__Exercise description__.
Where in the data below does the word "every" appear? Copy each line that holds it.

[Items from a data source]
-- Opening Marker --

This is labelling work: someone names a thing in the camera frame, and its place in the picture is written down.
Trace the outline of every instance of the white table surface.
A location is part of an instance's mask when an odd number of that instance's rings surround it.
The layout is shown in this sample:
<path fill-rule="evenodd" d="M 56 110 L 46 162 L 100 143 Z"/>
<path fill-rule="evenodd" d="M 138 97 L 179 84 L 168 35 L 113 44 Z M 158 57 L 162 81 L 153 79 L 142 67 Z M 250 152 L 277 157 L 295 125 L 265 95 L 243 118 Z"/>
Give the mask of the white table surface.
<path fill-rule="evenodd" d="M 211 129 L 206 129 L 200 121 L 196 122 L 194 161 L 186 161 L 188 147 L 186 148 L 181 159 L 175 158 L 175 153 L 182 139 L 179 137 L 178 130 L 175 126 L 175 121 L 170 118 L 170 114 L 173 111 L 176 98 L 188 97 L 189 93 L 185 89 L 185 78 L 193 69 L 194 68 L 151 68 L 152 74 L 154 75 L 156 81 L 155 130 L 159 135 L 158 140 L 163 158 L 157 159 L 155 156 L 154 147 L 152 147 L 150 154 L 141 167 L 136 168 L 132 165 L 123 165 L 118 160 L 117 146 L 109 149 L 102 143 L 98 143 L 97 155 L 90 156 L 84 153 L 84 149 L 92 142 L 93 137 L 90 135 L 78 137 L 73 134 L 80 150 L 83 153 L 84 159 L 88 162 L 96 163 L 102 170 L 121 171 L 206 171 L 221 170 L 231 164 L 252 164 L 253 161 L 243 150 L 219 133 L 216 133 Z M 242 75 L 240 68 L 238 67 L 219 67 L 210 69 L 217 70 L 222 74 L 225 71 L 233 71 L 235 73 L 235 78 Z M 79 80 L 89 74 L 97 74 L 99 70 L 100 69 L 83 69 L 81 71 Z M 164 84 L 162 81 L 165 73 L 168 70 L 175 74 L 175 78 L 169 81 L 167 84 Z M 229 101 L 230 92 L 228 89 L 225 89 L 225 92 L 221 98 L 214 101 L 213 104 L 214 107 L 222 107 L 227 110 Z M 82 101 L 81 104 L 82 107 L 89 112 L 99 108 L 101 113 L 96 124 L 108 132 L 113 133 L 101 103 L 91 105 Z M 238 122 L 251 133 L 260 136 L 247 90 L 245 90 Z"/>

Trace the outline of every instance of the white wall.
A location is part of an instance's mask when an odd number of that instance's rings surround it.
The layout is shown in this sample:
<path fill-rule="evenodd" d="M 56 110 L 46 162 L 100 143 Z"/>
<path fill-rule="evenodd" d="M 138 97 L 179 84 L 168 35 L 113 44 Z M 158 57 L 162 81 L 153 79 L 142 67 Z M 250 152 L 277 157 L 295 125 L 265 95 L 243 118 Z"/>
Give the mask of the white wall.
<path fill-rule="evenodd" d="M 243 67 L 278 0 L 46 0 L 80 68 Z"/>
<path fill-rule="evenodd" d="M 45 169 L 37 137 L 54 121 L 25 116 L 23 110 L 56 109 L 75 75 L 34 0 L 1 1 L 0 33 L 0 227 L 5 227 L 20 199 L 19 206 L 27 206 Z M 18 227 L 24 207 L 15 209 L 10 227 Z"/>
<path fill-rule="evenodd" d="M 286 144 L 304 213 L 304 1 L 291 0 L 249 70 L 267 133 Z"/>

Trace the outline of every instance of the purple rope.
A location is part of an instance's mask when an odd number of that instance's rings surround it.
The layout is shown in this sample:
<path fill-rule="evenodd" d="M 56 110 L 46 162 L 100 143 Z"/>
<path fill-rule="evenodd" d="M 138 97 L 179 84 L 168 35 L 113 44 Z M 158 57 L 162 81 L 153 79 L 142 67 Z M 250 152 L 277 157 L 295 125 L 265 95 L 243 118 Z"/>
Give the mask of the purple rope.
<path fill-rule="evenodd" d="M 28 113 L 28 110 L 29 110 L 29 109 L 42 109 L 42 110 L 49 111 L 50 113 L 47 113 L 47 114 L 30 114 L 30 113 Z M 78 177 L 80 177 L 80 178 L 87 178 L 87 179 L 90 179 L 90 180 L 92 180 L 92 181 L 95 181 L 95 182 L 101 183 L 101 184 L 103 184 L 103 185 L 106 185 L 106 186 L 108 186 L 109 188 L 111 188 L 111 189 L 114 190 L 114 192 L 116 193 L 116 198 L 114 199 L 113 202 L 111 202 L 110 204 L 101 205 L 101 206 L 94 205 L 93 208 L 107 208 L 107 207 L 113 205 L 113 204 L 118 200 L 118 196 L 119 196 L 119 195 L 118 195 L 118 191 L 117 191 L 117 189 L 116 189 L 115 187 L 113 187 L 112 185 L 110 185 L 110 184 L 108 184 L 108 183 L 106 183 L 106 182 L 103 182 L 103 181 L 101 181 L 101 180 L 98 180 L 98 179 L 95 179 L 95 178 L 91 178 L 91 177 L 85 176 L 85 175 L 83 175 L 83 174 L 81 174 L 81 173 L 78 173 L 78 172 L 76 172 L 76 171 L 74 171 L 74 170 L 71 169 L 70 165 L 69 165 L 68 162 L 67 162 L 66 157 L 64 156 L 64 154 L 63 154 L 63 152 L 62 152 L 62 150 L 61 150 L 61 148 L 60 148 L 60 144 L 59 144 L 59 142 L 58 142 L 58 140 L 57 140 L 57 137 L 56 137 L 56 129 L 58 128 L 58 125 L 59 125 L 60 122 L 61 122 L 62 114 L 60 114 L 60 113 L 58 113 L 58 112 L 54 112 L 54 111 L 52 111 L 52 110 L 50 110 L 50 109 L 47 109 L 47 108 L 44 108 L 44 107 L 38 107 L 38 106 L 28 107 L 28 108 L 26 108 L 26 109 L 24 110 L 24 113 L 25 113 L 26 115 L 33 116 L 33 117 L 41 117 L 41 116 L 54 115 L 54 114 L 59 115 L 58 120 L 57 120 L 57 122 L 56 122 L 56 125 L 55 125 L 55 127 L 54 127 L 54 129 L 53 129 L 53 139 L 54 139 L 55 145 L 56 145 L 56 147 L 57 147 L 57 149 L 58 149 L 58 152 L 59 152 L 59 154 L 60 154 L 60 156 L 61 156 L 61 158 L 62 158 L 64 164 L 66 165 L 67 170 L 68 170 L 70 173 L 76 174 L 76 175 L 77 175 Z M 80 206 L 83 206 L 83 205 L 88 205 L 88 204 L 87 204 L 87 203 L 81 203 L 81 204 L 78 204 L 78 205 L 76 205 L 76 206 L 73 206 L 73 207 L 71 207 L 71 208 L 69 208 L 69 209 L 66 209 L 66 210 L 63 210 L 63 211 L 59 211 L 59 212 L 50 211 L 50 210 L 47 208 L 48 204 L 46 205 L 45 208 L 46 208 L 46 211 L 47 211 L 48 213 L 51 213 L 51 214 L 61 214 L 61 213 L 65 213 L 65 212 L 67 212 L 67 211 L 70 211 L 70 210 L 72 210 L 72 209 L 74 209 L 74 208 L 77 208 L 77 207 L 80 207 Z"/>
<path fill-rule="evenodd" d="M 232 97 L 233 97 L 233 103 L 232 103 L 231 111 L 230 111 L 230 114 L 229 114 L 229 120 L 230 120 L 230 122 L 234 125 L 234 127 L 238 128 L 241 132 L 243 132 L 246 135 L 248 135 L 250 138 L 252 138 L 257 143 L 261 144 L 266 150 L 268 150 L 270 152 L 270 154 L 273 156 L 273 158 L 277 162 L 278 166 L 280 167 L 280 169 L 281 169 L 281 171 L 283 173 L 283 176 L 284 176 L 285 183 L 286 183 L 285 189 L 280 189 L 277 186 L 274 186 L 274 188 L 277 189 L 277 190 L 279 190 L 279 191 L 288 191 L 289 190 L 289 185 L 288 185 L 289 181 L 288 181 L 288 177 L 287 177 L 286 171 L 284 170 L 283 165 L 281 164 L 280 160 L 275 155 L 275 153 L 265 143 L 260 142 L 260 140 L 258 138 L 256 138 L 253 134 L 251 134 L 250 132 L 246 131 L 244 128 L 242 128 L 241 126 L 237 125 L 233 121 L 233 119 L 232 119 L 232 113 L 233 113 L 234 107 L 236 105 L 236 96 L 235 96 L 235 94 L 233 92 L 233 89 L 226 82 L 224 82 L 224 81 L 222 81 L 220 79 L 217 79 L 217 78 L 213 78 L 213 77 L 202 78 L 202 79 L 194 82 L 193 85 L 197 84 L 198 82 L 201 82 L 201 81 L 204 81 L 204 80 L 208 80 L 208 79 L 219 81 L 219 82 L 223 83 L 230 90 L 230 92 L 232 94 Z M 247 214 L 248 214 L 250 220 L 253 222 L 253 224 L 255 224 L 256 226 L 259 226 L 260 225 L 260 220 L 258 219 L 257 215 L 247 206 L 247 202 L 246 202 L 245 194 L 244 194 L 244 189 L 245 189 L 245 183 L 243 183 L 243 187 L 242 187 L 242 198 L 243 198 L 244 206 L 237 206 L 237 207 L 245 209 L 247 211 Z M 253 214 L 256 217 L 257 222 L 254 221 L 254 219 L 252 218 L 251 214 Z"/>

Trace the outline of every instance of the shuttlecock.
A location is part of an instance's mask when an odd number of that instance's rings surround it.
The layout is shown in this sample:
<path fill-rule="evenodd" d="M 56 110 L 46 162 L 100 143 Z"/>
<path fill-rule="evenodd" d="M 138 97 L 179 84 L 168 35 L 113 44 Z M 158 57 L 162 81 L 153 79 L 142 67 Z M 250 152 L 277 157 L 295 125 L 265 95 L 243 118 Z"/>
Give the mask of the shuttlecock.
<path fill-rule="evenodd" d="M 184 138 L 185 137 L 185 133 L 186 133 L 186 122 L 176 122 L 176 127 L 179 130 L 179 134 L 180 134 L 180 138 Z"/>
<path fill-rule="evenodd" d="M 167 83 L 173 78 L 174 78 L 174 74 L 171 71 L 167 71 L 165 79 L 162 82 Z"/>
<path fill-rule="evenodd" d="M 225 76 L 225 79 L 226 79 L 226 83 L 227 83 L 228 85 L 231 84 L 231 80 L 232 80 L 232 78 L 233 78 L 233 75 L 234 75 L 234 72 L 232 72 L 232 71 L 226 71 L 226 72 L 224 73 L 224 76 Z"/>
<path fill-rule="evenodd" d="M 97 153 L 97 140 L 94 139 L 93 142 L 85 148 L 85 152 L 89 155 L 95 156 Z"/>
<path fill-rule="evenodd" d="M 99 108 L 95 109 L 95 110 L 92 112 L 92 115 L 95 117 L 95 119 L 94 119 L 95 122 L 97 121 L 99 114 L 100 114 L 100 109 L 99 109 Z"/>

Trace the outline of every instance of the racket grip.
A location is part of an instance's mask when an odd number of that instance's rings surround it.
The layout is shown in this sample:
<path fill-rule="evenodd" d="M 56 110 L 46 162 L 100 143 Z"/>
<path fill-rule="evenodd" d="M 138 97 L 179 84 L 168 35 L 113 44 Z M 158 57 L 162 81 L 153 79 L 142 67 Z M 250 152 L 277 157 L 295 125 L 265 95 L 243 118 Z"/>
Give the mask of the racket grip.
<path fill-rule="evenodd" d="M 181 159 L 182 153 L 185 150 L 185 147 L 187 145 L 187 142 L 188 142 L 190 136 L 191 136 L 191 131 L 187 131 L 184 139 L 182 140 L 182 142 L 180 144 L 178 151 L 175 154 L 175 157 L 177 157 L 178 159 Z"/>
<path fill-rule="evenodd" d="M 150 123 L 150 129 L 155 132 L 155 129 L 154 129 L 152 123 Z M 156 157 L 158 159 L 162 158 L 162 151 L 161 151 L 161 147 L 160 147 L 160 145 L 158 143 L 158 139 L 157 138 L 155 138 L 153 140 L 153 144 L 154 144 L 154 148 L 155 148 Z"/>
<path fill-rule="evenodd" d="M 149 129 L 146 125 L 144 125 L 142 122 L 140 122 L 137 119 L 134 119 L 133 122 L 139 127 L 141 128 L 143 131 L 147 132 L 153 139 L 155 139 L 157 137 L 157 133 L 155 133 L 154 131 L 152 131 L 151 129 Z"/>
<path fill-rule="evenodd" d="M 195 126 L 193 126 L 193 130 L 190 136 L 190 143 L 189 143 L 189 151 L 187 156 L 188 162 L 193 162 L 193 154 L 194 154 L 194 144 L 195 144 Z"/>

-- Closing Marker --

__Final answer__.
Trace the outline of every instance of the white table surface.
Trace the outline of every instance of the white wall.
Trace the outline of every instance of the purple rope.
Trace the outline of every instance of the shuttlecock.
Trace the outline of every instance of the racket grip.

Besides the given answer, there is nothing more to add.